As for the disability finding itself, since the plan was unable to show Pettaway could work on a full-time basis, her limitation to part-time work capacity would, according to several courts, entitle her to benefits for total disability. According to Seitz v. Metropolitan Life Ins. Co. 433 F.3d 647, 651 (8th Cir. 2006), “being able to perform some job duties is insufficient to deny benefits.” (emphasis in original). Although Seitz was decided in relation to the plaintiff’s ability to perform his own occupation, every occupation listed in the U.S. Department of Labor’s Dictionary of Occupational Titles(4th ed. 1991) is a full-time occupation. Here, since there was apparently no partial disability classification in the policy, Pettaway’s inability to work on a full-time basis should have entitled her to benefits. However, the result reached in Pettaway is consistent with Bond v. Cerner, 309 F.3d 1064 (8th Cir. 2002), where the court held that under an “any occupation” standard, the ability to work part time precluded a disability award.

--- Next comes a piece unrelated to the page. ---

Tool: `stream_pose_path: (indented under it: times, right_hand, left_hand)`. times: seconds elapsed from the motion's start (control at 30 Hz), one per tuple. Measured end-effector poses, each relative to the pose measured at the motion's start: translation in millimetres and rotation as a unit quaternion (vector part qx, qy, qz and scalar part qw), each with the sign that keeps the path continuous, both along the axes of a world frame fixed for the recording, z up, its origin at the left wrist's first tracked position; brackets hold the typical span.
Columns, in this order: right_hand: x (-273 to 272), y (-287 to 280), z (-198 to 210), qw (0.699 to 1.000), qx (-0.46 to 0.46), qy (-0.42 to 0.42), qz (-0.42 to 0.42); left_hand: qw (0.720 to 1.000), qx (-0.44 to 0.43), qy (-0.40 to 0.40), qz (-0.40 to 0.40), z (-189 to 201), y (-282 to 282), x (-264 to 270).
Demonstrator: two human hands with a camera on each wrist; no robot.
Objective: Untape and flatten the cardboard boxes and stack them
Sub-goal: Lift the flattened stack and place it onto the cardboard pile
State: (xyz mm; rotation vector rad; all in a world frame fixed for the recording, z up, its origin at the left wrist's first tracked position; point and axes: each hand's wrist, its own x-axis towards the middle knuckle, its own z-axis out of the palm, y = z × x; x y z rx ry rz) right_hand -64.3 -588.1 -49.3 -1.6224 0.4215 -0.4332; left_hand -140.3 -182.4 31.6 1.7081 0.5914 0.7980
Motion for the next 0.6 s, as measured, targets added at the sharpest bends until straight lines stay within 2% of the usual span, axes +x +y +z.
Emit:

Finally, while the weight of authority supports the D.C. Circuit’s conclusion that the plan gets the last word, earlier Employee Retirement Income Security Act (ERISA) cases defined the concept of what is meant by a “full and fair review” in a different manner:
“[T]he persistent core requirements of review intended to be full and fair include knowing what evidence the decision maker relied upon, having an opportunity to address the accuracy and reliability of that evidence and having the decision maker consider the evidence presented by both parties prior to reaching and rendering his decision.”
Grossmuller v. International Union, United Auto., Aerospace & Agric. Implement Workers of Am, UAW.715 F.2d 853, 858 n. 5 (3d Cir.1983). Based on that common sense statement, a claimant can hardly be said to be afforded a full and fair review when the plan is allowed to sandbag evidence and then refuse to give the claimant an opportunity to offer a rebuttal.
Indeed, in a recent U.S. District Court ruling from California, Prado v. Allied Domecq Spirits and Wine Group Disability Income Policy, 2011 U.S.Dist.LEXIS 80049 (N.D.Cal. July 22, 2011), the court questioned the insurer’s reliance on surveillance performed after a claim appeal had been submitted. The court remarked, “[A]n administrator that adds, in its final decision, a new reason for denial, a maneuver that has the effect of insulating the rationale from review, contravenes the purpose of ERISA.” (citing Abatie v. Alta Health & Life Ins. Co. 421 F.3d 1053 (9th Cir. 2005)).
Thus, the court’s refusal in Pettaway to give the claimant the last word contravenes the entire underpinning of the concept of a “full and fair review” guaranteed by § 503 of ERISA.
Note: I represented the plaintiff in the Seitz case referenced in this article and my office represented the plaintiff in the Schwartz case, which is also cited above.